=== Task to carry out ===
Your answer should show every line of the material below that includes "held".
___ Given entries
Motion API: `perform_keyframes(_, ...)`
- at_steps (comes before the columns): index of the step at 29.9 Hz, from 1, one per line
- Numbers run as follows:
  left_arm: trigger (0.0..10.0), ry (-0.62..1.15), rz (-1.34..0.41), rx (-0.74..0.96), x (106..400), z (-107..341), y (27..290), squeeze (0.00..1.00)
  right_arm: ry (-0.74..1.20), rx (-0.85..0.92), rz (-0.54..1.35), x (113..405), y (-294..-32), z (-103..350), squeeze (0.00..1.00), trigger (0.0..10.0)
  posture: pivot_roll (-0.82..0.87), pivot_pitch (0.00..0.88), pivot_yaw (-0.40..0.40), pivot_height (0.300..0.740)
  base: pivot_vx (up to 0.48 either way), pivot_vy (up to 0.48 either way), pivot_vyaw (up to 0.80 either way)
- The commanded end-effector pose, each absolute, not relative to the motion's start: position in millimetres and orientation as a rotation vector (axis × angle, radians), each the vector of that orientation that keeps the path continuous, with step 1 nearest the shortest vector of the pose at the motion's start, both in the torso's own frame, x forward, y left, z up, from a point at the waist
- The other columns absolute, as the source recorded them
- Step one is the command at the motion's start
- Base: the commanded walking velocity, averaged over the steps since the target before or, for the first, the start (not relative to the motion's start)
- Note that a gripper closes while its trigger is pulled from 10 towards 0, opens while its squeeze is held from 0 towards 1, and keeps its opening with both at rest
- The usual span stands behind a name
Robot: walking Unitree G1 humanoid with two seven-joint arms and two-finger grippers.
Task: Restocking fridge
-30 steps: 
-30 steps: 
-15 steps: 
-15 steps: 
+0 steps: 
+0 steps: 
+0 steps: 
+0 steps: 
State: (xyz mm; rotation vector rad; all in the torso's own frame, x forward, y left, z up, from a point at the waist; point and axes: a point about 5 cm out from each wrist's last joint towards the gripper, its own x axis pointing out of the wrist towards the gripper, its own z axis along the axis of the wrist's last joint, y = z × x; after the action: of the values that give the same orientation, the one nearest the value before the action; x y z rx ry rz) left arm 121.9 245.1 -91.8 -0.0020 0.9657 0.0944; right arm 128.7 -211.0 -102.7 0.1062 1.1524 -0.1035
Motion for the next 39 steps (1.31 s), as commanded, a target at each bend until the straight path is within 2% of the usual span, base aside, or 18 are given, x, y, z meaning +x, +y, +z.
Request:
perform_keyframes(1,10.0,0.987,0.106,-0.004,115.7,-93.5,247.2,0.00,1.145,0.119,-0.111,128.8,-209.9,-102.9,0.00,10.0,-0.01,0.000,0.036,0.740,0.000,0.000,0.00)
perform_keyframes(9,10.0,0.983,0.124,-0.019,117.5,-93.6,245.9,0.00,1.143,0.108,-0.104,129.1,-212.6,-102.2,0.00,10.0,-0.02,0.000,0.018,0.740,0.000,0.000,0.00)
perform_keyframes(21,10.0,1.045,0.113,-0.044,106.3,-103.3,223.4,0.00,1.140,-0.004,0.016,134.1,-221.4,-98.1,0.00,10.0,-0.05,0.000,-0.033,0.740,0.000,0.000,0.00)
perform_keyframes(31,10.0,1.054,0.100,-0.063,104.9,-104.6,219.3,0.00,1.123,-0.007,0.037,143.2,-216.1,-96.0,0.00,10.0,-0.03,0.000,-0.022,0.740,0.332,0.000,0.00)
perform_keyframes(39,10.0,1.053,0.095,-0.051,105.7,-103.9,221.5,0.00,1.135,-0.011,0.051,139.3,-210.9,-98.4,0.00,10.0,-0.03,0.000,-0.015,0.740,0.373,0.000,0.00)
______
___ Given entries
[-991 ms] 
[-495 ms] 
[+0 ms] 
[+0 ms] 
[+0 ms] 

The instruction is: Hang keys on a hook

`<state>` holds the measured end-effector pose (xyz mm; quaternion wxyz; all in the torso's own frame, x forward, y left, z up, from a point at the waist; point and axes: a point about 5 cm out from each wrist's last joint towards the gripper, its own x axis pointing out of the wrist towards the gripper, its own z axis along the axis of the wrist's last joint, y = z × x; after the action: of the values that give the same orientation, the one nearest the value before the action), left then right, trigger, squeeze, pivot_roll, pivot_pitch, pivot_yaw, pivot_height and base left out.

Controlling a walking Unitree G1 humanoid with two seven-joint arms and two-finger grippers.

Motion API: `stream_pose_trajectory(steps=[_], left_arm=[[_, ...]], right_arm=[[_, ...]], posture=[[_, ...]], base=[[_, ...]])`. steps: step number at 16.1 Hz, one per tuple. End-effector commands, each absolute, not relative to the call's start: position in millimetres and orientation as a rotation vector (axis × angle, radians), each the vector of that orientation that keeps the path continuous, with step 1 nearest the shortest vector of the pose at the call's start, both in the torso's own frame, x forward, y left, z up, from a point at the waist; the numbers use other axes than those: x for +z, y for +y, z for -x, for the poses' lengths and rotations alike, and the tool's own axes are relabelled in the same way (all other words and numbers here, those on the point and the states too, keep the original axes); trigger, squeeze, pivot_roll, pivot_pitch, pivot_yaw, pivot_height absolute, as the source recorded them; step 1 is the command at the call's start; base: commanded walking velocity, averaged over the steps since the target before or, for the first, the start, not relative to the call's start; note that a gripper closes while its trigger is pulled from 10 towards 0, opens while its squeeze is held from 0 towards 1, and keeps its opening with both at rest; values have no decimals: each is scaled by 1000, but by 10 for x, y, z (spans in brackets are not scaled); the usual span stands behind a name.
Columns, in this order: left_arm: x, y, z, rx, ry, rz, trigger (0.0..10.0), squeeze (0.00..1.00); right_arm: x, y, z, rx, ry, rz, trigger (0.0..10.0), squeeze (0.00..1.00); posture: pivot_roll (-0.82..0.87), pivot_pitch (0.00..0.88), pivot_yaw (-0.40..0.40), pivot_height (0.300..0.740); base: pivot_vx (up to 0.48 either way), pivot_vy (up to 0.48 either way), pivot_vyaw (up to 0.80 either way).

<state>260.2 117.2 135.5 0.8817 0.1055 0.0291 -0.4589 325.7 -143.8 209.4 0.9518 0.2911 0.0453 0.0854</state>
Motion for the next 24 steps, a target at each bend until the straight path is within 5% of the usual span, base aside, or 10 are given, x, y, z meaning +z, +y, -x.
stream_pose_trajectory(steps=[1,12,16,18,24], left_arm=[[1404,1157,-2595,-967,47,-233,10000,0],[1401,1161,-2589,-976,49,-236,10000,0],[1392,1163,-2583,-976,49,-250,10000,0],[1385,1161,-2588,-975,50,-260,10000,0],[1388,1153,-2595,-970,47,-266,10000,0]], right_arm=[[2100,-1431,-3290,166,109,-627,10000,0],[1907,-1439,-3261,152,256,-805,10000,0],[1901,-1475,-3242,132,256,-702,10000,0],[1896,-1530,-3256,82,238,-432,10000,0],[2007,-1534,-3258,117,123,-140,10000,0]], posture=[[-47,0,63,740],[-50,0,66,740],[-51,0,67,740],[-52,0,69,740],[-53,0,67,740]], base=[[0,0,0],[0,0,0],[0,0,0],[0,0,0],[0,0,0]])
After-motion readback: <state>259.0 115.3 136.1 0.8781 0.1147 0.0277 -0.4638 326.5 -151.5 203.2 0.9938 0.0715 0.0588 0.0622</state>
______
=== Written answer ===
- Note that a gripper closes while its trigger is pulled from 10 towards 0, opens while its squeeze is held from 0 towards 1, and keeps its opening with both at rest
Motion API: `stream_pose_trajectory(steps=[_], left_arm=[[_, ...]], right_arm=[[_, ...]], posture=[[_, ...]], base=[[_, ...]])`. steps: step number at 16.1 Hz, one per tuple. End-effector commands, each absolute, not relative to the call's start: position in millimetres and orientation as a rotation vector (axis × angle, radians), each the vector of that orientation that keeps the path continuous, with step 1 nearest the shortest vector of the pose at the call's start, both in the torso's own frame, x forward, y left, z up, from a point at the waist; the numbers use other axes than those: x for +z, y for +y, z for -x, for the poses' lengths and rotations alike, and the tool's own axes are relabelled in the same way (all other words and numbers here, those on the point and the states too, keep the original axes); trigger, squeeze, pivot_roll, pivot_pitch, pivot_yaw, pivot_height absolute, as the source recorded them; step 1 is the command at the call's start; base: commanded walking velocity, averaged over the steps since the target before or, for the first, the start, not relative to the call's start; note that a gripper closes while its trigger is pulled from 10 towards 0, opens while its squeeze is held from 0 towards 1, and keeps its opening with both at rest; values have no decimals: each is scaled by 1000, but by 10 for x, y, z (spans in brackets are not scaled); the usual span stands behind a name.

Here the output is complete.